> **ACTION ITEM**: Check each line of the material below, and copy it if it holds the string "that".

+--

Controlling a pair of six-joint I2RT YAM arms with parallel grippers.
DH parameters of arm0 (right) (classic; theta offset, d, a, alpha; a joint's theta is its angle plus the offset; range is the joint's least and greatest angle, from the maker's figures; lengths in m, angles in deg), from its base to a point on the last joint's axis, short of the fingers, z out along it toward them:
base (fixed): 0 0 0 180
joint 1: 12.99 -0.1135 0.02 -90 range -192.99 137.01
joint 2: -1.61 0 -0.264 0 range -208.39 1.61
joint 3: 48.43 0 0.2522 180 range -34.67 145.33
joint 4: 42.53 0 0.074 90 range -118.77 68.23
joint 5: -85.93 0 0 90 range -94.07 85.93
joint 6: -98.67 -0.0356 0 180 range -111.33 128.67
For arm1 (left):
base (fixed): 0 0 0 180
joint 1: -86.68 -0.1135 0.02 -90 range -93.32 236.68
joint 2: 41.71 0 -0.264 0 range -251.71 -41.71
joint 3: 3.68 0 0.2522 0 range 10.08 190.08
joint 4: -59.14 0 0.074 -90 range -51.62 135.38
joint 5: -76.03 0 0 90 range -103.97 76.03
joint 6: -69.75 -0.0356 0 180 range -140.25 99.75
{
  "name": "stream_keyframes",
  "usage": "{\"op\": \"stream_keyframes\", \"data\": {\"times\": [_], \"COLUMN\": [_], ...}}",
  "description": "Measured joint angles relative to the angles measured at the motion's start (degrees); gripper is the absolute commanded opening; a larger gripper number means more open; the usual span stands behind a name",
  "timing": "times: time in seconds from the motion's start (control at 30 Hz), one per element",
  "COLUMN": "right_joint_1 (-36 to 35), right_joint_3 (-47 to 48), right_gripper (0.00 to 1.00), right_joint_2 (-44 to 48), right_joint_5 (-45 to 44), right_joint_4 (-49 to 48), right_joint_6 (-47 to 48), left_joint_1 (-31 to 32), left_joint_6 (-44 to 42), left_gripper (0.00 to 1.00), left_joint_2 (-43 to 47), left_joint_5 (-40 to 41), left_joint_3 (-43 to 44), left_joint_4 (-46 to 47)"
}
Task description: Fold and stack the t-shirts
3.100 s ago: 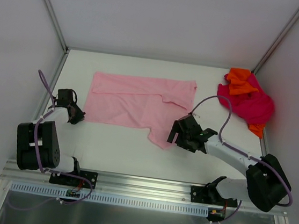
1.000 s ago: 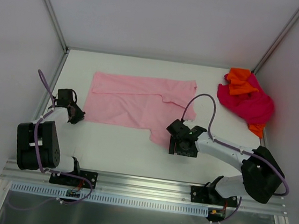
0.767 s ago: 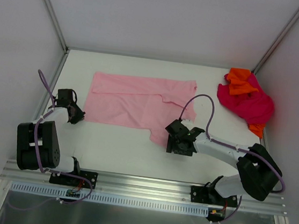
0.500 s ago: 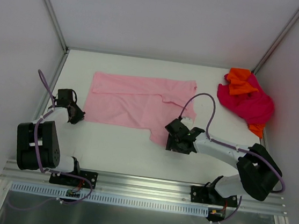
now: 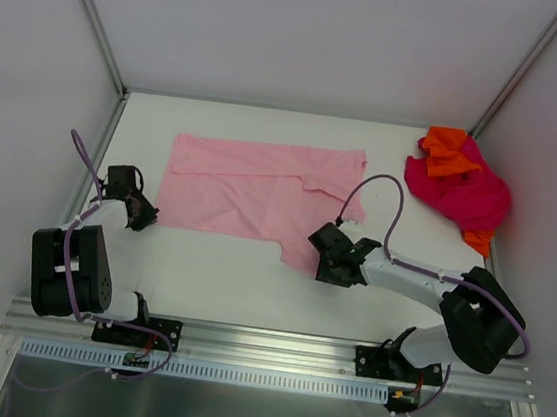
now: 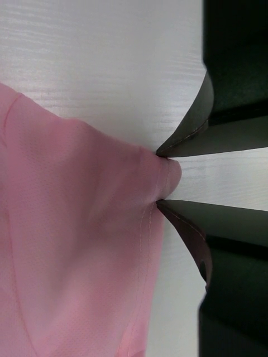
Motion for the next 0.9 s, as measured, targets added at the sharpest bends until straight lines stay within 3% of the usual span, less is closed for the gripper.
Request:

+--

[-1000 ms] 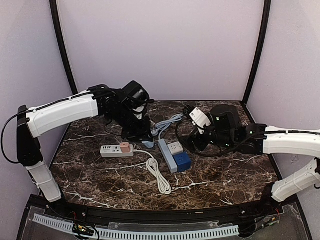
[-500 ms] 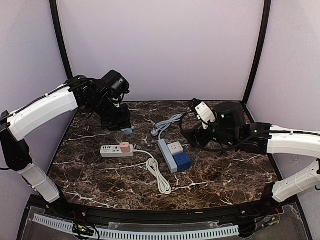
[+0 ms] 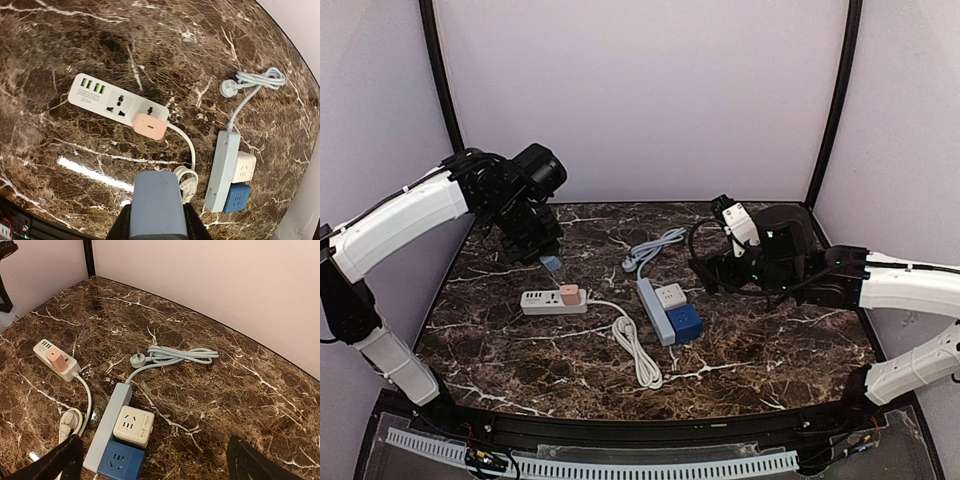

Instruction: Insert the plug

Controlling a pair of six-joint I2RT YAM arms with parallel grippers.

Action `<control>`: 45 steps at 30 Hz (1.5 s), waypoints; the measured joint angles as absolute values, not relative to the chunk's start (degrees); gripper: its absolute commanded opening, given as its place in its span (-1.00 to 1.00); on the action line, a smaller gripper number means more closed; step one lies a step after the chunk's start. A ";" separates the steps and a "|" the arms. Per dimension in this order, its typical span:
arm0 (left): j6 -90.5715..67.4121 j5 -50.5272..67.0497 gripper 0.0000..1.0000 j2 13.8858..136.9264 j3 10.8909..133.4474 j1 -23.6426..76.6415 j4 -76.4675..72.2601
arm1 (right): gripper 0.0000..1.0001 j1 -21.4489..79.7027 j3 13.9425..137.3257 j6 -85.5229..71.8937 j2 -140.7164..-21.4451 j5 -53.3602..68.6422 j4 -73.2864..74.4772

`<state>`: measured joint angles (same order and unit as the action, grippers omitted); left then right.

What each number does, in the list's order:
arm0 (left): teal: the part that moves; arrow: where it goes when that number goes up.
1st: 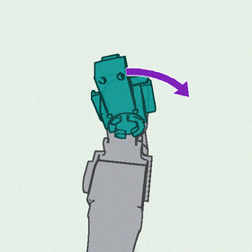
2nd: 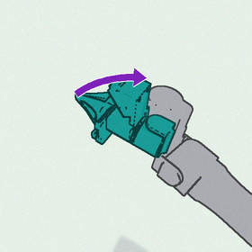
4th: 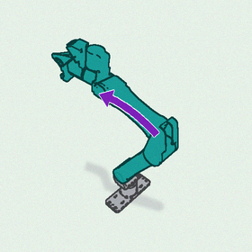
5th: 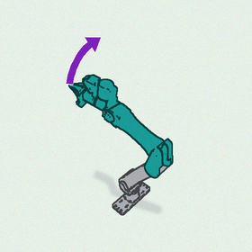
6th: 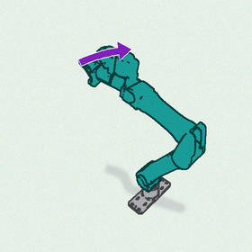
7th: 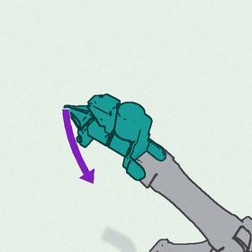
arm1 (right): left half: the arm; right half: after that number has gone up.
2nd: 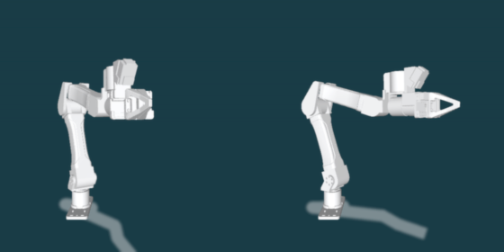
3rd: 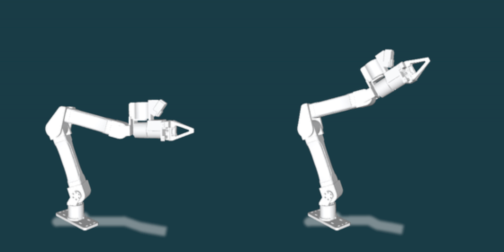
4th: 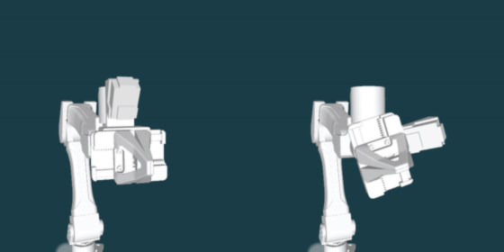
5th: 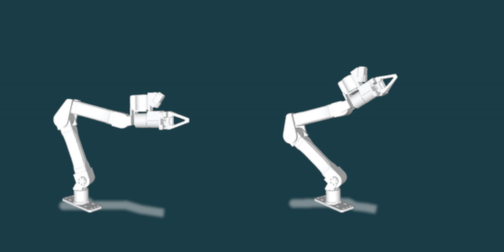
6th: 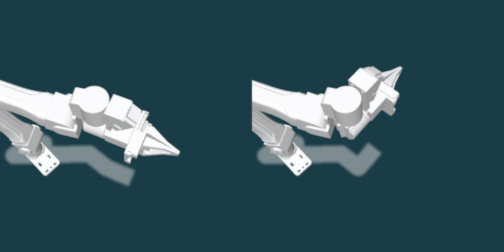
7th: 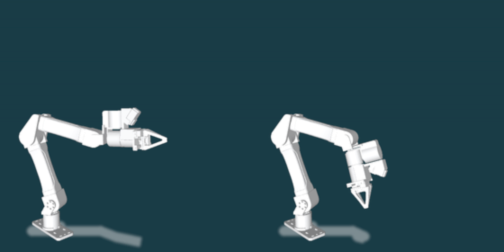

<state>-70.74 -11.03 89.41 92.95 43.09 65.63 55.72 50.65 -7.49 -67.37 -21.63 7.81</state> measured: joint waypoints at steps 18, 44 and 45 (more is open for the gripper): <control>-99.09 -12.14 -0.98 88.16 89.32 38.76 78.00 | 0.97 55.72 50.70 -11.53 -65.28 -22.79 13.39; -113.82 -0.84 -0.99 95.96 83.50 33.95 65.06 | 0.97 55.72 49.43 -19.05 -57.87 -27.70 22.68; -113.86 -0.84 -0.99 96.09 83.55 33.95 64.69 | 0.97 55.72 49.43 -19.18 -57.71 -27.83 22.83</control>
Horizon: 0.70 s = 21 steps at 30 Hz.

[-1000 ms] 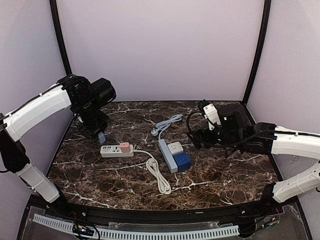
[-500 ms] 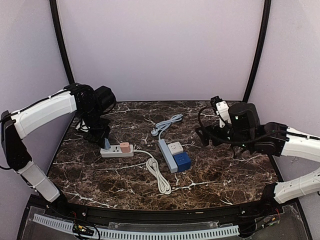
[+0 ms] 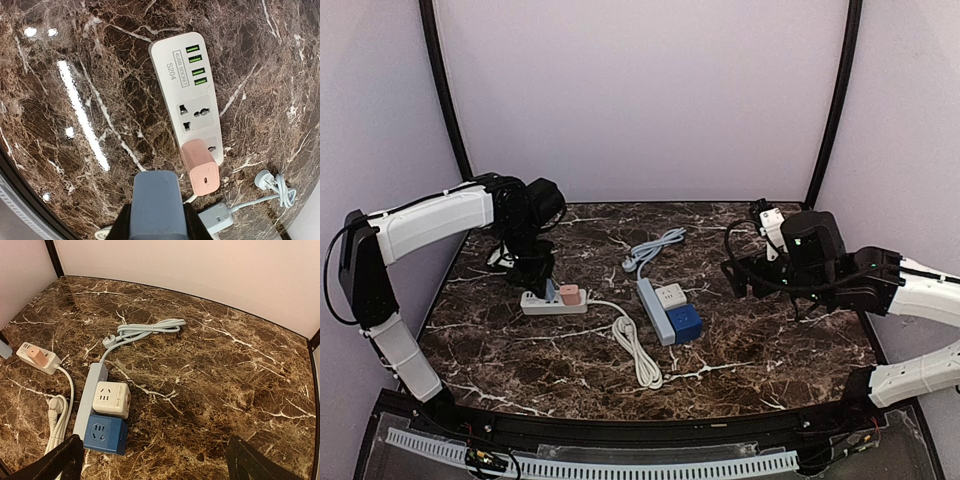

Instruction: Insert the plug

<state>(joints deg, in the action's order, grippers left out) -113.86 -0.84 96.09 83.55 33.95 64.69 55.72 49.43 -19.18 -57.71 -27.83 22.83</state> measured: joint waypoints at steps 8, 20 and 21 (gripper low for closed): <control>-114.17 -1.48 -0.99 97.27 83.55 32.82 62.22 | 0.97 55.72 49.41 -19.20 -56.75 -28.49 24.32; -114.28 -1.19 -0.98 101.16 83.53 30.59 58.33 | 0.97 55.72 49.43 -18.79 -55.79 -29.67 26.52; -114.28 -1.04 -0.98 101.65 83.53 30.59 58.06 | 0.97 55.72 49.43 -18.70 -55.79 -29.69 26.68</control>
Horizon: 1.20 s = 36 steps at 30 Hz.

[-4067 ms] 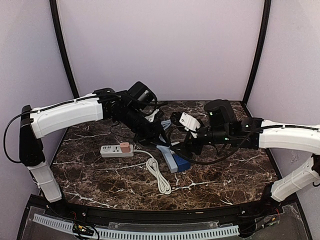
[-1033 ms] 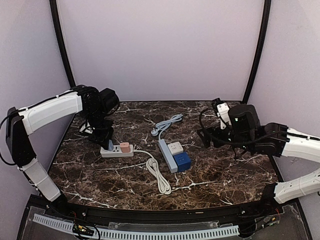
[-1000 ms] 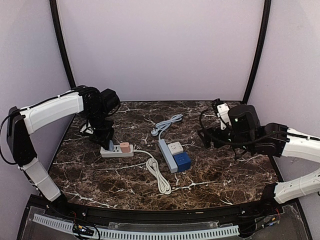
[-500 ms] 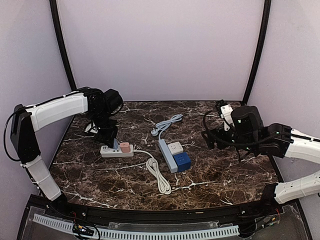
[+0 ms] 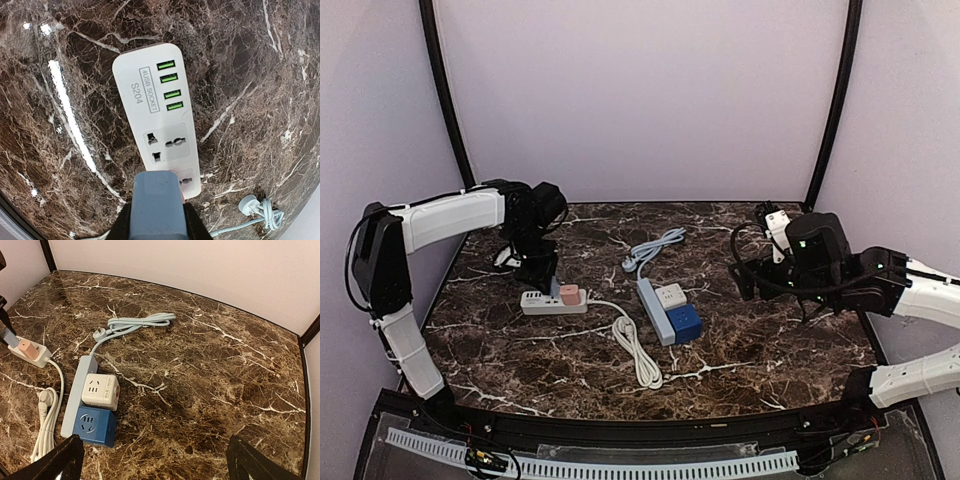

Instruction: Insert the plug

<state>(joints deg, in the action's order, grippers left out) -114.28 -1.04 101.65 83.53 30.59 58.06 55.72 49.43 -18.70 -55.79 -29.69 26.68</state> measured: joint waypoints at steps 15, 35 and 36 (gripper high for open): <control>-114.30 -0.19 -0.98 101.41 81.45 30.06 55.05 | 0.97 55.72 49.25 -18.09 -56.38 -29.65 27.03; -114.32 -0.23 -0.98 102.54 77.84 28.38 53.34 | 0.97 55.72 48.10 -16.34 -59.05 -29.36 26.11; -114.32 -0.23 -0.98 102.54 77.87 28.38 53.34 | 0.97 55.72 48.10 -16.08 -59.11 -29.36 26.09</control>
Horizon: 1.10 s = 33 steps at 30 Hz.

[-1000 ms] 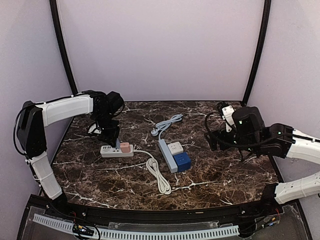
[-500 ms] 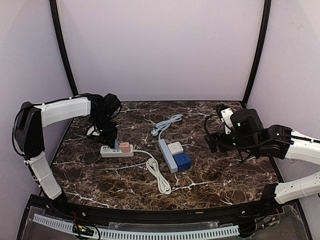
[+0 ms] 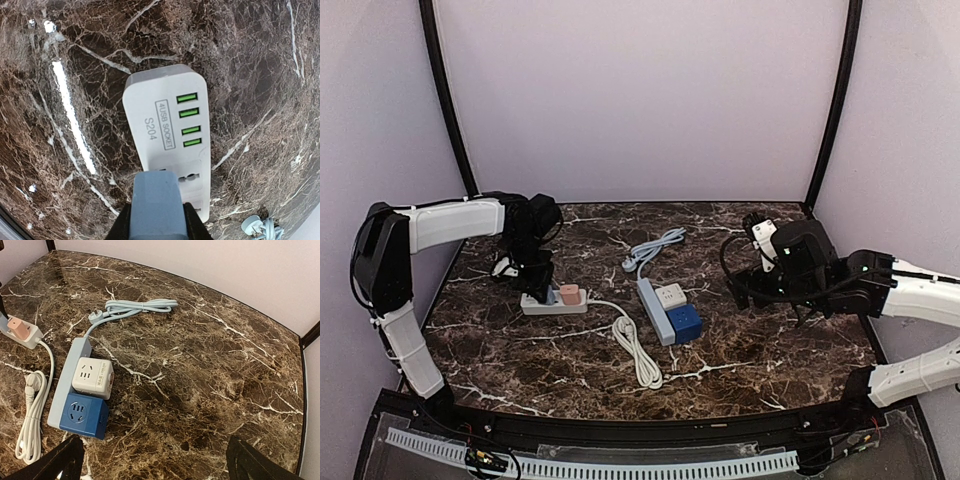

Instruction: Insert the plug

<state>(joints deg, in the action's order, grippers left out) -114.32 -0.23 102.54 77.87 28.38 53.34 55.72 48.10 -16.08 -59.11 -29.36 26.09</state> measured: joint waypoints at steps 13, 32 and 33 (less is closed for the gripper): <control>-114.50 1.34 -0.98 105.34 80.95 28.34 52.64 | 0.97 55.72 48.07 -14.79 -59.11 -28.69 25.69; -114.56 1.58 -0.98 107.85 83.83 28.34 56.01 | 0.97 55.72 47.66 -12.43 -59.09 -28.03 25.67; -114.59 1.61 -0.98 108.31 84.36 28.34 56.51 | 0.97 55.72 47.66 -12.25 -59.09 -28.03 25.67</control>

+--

> **TASK SOLUTION**:
arm0 (left): teal: the part that moves; arrow: where it goes when that number goes up.
arm1 (right): left half: the arm; right half: after that number has gone up.

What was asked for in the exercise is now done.